__EXERCISE PROMPT__.
The lines of the records that include "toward" should all be copied.

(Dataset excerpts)
****************

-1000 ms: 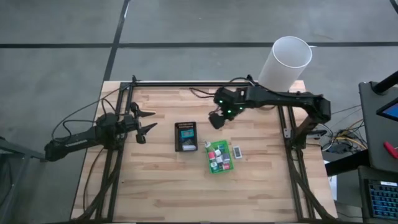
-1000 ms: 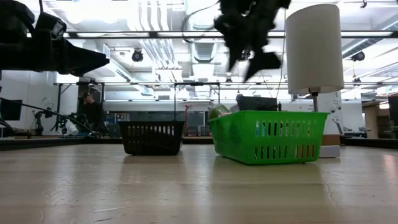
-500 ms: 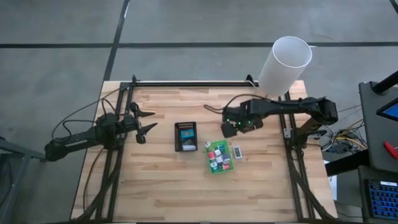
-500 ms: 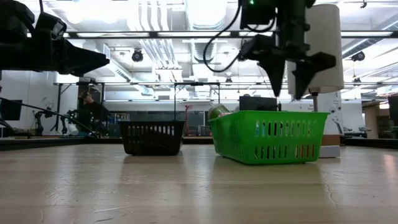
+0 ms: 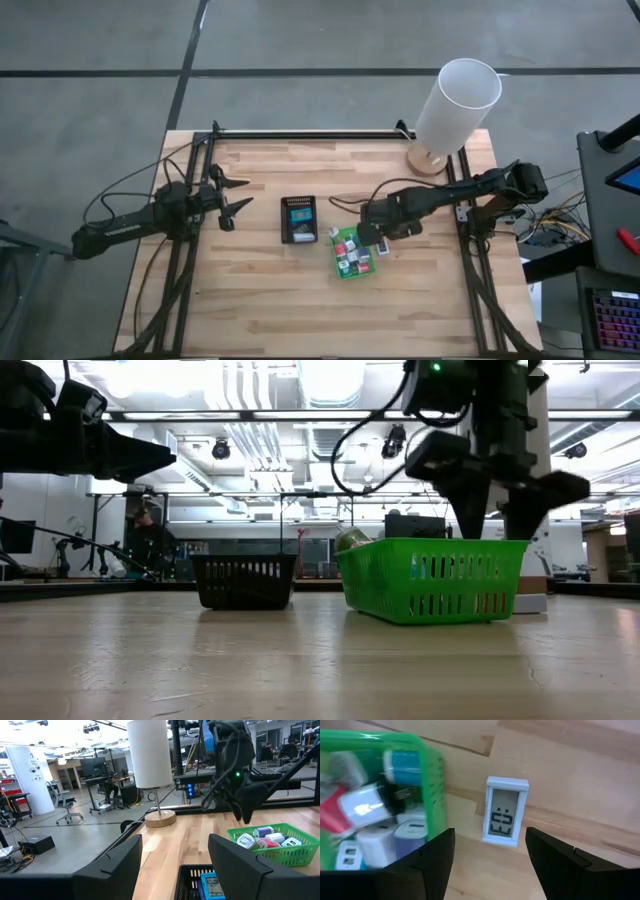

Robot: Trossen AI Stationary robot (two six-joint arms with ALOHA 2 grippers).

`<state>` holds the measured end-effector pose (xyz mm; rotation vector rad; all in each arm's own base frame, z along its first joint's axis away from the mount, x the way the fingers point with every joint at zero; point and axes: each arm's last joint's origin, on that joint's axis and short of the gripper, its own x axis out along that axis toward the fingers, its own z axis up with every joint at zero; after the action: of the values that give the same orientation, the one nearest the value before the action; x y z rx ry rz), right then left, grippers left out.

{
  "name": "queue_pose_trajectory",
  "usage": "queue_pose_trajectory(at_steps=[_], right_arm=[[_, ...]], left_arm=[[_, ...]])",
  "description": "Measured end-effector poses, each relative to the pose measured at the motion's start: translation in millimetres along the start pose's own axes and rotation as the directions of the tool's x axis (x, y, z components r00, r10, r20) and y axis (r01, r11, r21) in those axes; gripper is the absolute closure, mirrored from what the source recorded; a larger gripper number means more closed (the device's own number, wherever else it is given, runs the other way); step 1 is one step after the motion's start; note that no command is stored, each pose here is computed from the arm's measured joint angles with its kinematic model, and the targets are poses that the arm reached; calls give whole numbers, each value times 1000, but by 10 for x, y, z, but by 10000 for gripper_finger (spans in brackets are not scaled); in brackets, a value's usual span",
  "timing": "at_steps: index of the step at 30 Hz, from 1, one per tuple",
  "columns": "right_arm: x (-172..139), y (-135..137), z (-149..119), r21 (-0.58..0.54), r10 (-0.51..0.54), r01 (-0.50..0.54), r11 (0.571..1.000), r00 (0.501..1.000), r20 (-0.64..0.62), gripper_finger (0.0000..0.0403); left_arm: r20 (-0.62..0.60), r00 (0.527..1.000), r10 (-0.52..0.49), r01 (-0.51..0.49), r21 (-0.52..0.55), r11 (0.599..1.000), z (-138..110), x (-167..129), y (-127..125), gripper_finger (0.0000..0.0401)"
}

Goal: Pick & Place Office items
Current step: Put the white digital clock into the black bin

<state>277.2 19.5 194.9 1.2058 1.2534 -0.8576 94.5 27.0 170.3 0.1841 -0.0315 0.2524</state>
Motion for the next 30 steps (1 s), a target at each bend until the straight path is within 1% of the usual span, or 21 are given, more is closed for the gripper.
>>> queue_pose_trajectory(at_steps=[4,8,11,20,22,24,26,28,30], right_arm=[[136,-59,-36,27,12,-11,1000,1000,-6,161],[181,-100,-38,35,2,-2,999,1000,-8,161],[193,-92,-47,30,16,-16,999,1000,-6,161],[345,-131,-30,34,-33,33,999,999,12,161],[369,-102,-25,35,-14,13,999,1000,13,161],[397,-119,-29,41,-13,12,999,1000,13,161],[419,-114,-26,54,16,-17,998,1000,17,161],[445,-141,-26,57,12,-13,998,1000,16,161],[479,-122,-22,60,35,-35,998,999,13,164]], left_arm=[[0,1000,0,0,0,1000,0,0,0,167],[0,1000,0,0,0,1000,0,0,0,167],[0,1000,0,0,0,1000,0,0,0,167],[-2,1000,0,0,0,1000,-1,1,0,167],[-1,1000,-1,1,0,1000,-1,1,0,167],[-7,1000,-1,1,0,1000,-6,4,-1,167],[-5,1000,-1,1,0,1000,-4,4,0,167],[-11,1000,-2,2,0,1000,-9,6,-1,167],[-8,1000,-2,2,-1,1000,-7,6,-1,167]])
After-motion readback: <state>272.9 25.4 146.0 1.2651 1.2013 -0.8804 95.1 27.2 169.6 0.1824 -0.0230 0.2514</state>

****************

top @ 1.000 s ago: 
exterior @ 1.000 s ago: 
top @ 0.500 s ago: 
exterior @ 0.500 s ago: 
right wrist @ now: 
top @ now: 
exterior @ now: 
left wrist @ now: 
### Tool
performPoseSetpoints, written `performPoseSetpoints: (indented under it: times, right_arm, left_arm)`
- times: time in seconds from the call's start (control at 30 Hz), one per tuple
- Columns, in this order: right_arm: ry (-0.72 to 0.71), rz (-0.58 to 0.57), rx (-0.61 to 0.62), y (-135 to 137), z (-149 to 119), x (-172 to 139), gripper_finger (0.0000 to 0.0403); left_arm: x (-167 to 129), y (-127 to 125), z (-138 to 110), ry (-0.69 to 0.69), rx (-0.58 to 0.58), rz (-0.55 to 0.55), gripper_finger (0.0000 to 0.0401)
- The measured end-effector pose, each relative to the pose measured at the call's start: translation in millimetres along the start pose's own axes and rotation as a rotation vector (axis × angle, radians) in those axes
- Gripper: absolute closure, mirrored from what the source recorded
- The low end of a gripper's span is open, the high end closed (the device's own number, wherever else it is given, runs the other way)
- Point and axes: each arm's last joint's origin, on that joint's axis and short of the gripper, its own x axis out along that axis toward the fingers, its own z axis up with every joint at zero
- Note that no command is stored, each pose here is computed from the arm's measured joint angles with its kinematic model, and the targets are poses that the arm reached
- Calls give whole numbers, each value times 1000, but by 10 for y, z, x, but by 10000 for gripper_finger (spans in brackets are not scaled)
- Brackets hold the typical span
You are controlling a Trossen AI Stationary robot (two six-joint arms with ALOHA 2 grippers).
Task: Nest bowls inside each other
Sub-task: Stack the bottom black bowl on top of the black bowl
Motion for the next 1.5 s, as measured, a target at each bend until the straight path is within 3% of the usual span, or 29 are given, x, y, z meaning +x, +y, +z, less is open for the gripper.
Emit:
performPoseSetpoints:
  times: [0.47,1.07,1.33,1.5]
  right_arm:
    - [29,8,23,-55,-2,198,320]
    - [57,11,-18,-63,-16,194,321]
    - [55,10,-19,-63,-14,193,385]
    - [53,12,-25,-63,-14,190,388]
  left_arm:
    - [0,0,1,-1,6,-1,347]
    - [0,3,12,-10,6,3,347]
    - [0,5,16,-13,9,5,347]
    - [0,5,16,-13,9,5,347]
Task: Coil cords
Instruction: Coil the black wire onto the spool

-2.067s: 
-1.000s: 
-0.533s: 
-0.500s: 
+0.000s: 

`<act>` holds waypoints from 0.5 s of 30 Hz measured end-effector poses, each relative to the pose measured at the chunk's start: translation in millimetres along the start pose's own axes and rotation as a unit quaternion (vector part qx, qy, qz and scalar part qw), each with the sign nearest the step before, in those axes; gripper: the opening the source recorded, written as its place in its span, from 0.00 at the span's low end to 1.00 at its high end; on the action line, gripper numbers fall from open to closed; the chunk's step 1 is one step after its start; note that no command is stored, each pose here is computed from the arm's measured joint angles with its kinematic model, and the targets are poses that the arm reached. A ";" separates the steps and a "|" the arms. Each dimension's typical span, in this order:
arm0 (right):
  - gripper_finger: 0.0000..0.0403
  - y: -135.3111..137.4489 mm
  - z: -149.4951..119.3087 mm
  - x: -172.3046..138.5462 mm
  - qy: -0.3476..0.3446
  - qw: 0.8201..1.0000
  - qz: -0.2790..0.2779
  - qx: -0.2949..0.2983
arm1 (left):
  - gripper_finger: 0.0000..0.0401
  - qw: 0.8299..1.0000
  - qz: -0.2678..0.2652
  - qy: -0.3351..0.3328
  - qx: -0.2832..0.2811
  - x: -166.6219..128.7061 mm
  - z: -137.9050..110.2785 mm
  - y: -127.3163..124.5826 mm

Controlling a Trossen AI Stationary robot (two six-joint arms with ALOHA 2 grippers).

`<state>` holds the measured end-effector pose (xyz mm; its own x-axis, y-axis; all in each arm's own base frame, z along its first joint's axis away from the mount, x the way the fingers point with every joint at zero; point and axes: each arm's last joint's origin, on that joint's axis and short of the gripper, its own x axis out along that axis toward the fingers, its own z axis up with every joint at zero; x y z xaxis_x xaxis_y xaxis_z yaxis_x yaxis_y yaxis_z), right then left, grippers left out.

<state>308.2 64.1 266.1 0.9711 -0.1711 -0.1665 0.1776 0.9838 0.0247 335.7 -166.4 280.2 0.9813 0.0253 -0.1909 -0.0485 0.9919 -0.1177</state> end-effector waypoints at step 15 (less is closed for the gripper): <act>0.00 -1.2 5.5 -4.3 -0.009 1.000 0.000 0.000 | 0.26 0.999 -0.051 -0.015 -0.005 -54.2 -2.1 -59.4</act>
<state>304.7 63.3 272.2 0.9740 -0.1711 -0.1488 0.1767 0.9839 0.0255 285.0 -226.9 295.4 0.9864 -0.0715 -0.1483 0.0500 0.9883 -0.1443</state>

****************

__ANSWER AREA__.
`<state>` holds the measured end-effector pose (xyz mm; rotation vector rad; all in each arm's own base frame, z along its first joint's axis away from the mount, x the way the fingers point with every joint at zero; point and axes: each arm's last joint's origin, on that joint's axis and short of the gripper, its own x axis out along that axis toward the fingers, its own z axis up with every joint at zero; after the action: of the values that give the same orientation, the one nearest the value before the action; x y z rx ry rz), right then left, grippers left out.
- Point and axes: each arm's last joint's origin, on that joint's axis and short of the gripper, its own x axis out along that axis toward the fingers, its own z axis up with every joint at zero
`<state>` holds the measured end-effector pose (xyz mm; its own x-axis, y-axis; all in each arm's own base frame, z along its first joint's axis away from the mount, x the way the fingers point with every joint at zero; point and axes: each arm's last joint's origin, on that joint's axis and short of the gripper, its own x axis out along that axis toward the fingers, its own z axis up with every joint at zero; x y z xaxis_x xaxis_y xaxis_z yaxis_x yaxis_y yaxis_z), right then left, grippers left out.

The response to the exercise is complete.